FRESH SCIENCE for Clinicians
News about basic science of interest and relevance for cancer clinicians

Tuesday, February 14, 2012

New Oncogenic Driver Identified in Lung Adenocarcinomas

Mutations in the RET (REarranged during Transfection) gene have already been associated with thyroid cancers. This week, three research groups reported online in Nature Medicine that RET gene fusions may be drivers in 1-2% of lung adenocarcinomas.

 

Although the absolute percentage of RET-driven tumors is small, the clinical benefits may be significant, in the same way that EML4-ALK gene fusions, which occur in fewer than 5% of non-small cell lung cancer patients, have been important.

 

That is, the new results will be important if – and this remains a big “if” – the RET-fusion tumors respond to RET inhibitors. In vitro data showed the RET-driven cancer cells did respond to small molecule RET inhibitors. The catch, of course, is that the same may or may not be true in patients.

 

The good news, though, is that several FDA-approved tyrosine kinase inhibitors, including sorafenib, sunitinib, and vandetanib, block RET activity. Therefore, testing the hypothesis in patients should be relatively straightforward.

 

The evidence that the RET gene fusions are driving the cancers is pretty good. All three teams noted that the RET gene fusions, which most frequently linked RET coding sequence with that of the kinesin family 5B gene (KIF5B), occurred in the absence of other known lung cancer drivers, such as alterations in EGFR, KRAS, ALK, and HER2. That mutual exclusivity indicates that the RET fusions function as drivers, rather than passengers.

 

Interestingly, the three groups used a wide mix of techniques to identify the rare alteration.
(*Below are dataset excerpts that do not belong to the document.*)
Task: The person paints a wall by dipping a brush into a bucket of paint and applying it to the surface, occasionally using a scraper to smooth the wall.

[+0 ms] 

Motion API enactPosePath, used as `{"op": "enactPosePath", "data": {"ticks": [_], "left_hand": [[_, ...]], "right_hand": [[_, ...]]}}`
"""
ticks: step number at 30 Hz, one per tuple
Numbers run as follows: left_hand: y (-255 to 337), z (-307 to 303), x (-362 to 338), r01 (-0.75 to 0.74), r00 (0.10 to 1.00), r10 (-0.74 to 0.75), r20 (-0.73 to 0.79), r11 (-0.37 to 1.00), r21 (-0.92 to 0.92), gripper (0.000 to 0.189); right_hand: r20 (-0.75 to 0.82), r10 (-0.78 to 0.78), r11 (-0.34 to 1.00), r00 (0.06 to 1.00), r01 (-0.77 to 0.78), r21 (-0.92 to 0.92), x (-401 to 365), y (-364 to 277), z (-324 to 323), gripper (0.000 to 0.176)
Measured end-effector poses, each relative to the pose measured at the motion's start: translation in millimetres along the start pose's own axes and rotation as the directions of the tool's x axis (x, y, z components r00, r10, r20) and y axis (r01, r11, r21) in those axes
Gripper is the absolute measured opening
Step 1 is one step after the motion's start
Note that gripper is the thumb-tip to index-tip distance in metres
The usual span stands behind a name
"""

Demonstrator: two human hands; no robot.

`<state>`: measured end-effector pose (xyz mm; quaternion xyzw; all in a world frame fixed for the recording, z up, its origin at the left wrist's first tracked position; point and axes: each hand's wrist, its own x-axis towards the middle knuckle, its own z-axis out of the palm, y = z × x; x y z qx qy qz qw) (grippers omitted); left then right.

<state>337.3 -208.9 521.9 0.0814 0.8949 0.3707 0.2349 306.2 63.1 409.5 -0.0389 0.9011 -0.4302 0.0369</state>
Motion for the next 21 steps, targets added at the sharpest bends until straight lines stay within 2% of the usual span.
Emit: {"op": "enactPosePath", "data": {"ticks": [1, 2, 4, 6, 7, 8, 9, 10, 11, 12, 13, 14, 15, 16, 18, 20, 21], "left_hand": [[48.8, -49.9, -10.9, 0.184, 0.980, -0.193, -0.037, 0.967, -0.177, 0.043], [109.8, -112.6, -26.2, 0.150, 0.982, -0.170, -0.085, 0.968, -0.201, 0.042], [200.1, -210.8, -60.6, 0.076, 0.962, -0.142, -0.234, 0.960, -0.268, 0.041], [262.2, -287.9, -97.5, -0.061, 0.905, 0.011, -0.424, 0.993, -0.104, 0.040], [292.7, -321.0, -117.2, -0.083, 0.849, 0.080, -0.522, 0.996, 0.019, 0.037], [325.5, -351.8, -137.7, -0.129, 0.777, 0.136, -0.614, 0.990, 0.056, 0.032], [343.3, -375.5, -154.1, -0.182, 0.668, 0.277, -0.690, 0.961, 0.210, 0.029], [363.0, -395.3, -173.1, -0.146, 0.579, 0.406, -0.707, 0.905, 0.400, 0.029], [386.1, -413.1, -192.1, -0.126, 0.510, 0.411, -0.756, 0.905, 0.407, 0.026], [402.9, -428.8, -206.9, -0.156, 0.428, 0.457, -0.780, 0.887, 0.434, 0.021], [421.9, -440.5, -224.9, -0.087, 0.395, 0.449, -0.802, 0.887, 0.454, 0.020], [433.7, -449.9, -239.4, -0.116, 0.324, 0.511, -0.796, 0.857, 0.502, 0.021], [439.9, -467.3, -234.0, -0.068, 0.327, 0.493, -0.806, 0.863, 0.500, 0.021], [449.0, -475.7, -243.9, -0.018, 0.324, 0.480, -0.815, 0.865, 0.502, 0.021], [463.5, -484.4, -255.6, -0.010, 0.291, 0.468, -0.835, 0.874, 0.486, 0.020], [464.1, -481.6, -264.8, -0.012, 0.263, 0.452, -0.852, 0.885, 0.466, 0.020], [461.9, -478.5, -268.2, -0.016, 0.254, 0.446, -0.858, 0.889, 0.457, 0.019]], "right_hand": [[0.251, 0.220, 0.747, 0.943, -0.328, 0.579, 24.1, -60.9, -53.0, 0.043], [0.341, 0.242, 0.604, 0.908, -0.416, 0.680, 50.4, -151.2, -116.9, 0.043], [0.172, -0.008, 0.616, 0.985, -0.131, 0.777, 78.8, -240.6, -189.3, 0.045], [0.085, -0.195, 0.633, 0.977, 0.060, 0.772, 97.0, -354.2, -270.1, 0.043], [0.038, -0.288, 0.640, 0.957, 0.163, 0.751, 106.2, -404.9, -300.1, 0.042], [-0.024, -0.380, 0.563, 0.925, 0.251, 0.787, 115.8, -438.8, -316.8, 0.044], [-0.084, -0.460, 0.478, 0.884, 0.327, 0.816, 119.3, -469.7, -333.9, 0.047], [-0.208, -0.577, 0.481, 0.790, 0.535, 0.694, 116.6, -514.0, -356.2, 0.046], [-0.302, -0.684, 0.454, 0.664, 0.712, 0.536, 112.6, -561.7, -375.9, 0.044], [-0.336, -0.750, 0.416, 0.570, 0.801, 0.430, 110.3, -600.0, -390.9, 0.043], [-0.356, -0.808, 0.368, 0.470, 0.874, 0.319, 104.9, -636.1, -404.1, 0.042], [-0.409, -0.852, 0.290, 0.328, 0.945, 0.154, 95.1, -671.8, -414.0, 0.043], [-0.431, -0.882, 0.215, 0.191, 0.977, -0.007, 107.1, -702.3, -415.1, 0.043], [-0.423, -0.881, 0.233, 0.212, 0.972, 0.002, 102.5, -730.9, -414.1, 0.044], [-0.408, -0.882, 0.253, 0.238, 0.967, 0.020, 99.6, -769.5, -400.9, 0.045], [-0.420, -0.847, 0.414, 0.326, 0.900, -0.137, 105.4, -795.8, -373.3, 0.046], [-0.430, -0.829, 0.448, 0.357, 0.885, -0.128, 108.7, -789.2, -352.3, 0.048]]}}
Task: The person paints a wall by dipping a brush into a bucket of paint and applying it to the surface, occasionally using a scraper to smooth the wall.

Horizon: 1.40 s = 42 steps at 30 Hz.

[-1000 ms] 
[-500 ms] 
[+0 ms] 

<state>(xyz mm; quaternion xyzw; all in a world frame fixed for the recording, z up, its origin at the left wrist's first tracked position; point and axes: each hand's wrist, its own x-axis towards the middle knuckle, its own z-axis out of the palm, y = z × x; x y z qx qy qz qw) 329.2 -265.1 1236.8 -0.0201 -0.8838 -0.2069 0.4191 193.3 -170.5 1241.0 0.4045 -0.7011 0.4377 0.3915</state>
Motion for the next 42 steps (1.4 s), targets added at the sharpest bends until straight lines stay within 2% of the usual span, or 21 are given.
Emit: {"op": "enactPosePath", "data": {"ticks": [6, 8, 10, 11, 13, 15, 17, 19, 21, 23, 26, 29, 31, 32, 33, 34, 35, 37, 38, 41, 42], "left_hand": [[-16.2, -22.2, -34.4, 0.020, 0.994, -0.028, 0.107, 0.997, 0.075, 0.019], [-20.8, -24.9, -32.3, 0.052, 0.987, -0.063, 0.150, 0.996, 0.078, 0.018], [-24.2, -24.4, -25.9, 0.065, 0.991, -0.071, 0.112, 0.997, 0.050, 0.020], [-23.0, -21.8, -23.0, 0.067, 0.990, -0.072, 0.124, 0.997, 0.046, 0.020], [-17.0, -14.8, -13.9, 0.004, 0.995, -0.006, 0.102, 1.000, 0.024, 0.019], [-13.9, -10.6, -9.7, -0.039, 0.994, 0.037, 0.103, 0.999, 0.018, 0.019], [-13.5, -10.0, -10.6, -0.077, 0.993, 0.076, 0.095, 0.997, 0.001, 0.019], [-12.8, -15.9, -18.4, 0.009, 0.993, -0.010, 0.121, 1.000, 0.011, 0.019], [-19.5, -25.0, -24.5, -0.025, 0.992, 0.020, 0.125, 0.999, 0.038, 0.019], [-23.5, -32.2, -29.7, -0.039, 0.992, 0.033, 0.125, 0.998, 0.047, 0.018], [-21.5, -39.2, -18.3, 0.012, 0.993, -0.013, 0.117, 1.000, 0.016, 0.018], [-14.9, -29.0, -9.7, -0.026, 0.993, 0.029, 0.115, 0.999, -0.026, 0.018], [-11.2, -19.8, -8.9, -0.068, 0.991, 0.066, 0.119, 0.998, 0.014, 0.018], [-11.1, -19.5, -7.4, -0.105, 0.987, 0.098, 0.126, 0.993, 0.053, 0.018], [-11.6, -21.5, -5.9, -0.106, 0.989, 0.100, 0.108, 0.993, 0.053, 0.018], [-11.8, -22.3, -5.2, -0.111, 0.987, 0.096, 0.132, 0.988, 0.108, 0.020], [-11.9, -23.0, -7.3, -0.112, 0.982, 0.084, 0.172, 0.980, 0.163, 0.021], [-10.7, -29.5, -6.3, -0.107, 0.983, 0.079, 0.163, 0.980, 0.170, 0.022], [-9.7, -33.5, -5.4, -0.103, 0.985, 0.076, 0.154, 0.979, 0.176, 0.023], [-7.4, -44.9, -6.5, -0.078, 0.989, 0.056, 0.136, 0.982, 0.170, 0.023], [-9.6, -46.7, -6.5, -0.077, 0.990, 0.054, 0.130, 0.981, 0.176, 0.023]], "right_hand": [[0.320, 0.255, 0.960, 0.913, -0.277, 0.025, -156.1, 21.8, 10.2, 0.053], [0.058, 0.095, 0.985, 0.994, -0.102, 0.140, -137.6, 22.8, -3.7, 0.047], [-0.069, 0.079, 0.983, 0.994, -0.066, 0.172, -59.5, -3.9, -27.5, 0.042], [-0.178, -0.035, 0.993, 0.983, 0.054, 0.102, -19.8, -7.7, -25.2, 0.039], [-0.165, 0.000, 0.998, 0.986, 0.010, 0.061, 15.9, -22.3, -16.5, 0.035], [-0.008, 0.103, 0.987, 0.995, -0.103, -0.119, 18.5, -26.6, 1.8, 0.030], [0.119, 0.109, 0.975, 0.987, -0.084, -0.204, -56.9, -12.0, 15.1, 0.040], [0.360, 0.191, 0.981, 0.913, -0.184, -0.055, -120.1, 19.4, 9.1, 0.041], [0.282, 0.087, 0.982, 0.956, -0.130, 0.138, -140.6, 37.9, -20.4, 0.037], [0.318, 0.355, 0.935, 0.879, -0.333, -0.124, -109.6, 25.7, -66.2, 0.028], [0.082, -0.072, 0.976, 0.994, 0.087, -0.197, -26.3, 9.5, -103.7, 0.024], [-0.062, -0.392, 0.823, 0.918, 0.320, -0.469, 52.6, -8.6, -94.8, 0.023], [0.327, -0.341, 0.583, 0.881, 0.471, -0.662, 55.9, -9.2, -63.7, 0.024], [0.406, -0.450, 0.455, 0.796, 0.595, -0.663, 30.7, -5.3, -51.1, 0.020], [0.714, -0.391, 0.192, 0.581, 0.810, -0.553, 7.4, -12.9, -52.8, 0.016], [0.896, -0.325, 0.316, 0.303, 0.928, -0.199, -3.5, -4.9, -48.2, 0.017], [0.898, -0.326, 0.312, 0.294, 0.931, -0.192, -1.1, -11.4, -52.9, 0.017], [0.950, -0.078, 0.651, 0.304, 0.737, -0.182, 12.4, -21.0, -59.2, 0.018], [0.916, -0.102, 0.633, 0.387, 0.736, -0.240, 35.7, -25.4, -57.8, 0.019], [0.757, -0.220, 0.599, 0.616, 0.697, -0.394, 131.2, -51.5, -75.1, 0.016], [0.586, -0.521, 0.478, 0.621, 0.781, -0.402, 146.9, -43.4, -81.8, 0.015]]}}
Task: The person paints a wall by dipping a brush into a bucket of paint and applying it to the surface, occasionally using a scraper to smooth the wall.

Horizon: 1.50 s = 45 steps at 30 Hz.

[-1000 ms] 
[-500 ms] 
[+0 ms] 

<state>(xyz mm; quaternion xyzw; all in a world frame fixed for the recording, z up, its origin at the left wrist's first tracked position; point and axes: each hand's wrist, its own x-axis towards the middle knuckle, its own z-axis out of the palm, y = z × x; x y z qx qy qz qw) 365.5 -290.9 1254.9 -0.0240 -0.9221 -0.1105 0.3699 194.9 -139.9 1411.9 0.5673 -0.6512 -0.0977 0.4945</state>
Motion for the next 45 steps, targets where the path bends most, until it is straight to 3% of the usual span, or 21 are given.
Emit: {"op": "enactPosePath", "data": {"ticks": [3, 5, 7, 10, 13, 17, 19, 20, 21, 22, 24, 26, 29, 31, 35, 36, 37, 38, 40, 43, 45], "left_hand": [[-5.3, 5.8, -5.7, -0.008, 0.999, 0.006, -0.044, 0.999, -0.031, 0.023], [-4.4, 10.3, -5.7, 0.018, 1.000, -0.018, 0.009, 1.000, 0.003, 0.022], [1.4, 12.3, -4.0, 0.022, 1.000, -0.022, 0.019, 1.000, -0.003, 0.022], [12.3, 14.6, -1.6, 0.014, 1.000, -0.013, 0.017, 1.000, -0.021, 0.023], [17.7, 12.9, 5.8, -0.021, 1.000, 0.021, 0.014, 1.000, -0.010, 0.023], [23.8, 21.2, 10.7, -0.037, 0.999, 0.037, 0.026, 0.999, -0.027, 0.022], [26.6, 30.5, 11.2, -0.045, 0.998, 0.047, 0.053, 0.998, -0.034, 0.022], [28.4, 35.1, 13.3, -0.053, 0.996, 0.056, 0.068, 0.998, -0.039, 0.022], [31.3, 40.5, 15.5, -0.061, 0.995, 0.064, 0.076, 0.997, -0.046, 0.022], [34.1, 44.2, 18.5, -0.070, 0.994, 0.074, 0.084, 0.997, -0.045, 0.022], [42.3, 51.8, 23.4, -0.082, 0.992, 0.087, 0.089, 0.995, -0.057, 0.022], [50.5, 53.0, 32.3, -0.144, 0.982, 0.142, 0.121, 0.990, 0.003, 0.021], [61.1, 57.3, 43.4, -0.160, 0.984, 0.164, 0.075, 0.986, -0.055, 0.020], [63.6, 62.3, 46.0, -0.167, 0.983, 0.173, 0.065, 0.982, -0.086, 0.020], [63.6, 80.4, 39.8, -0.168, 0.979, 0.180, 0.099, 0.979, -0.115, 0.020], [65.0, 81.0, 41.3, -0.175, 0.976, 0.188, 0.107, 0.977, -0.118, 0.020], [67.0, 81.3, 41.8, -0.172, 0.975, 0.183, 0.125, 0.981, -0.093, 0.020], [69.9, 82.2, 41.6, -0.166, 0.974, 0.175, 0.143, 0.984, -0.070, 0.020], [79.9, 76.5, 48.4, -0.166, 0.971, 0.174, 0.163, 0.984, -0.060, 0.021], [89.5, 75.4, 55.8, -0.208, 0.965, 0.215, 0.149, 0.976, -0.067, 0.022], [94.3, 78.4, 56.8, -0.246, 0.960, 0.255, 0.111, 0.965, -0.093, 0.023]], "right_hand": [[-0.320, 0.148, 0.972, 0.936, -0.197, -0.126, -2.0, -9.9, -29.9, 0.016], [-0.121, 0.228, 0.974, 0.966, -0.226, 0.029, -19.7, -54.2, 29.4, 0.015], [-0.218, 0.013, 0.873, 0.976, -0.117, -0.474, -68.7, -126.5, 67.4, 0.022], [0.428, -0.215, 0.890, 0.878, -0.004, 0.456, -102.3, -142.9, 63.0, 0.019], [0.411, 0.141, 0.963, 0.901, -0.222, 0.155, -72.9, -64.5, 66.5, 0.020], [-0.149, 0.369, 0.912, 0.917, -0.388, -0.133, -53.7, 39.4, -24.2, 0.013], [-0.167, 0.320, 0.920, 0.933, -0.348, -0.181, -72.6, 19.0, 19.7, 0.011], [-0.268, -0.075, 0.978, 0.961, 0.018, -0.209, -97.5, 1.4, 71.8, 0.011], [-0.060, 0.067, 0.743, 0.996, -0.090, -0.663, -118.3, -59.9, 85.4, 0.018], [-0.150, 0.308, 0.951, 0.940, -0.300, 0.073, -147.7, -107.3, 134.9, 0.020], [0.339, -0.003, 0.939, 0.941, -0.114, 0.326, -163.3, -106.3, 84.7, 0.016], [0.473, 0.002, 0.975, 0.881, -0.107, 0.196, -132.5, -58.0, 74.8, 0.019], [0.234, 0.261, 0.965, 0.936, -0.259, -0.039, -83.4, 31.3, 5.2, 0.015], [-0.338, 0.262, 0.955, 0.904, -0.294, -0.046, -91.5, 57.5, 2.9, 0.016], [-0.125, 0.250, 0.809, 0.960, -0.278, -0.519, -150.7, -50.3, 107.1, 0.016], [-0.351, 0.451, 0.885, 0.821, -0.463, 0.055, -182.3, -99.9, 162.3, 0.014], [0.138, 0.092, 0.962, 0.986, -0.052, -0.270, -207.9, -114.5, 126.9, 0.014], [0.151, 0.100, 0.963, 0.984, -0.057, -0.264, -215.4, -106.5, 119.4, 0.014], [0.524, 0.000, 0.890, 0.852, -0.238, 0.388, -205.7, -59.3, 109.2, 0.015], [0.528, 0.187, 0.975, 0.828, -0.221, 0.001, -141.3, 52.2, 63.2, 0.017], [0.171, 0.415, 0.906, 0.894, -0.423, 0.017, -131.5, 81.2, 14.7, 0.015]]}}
In a project led by researchers at the Dana-Farber Cancer Institute in Boston and a company called Foundation Medicine in Cambridge, the team used next-generation sequencing to analyze 145 cancer-related genes in 40 colorectal and 24 non-small cell lung cancers. After discovering a KIF5B-RET fusion in one lung tumor, the researchers used RT-PCR to test an additional 526 tumors and found 10 more RET fusion-positive tumors.

 

Meanwhile, investigators at the National Cancer Center Research Institute in Tokyo used whole-transcriptome sequencing to look for gene fusions in 30 lung adenocarcinomas. After finding one KIF5B-RET fusion, they used RT-PCR and Sanger sequencing to analyze 319 additional tumors and uncovered six more (1.9%) that carried KIF5B-RET fusions.

 

Finally, investigators at the Japanese Foundation for Cancer Research in Tokyo used a mix of immunohistochemistry and fluorescent in situ hybridization (FISH) to look for abnormal gene fusions. During the FISH experiments, they tested a probe for KIF5B, because it has been shown previously to fuse to ALK in rare cases. They too uncovered KIF5B-RET fusions. Additionally, they noted that one RET fusion was discovered during a routine histopathological diagnosis; a tumor that showed a mucinous cribriform pattern, which is often associated with ALK fusions, instead carried a RET fusion.

 

Regardless of the specific methods used to uncover the RET fusions, it appears that researchers are chipping away at the percentage of non-small cell lung cancers that lack a known driver. In fact, the Dana-Farber–Foundation Medicine team report that the RET fusions accounted for 6.3% (10 out of 159) of the tumors analyzed that lacked a known driver.

 

If the RET inhibitors are clinically active in these patients, that means 6.3% more patients can have personalized cancer care –– and that will be a good thing.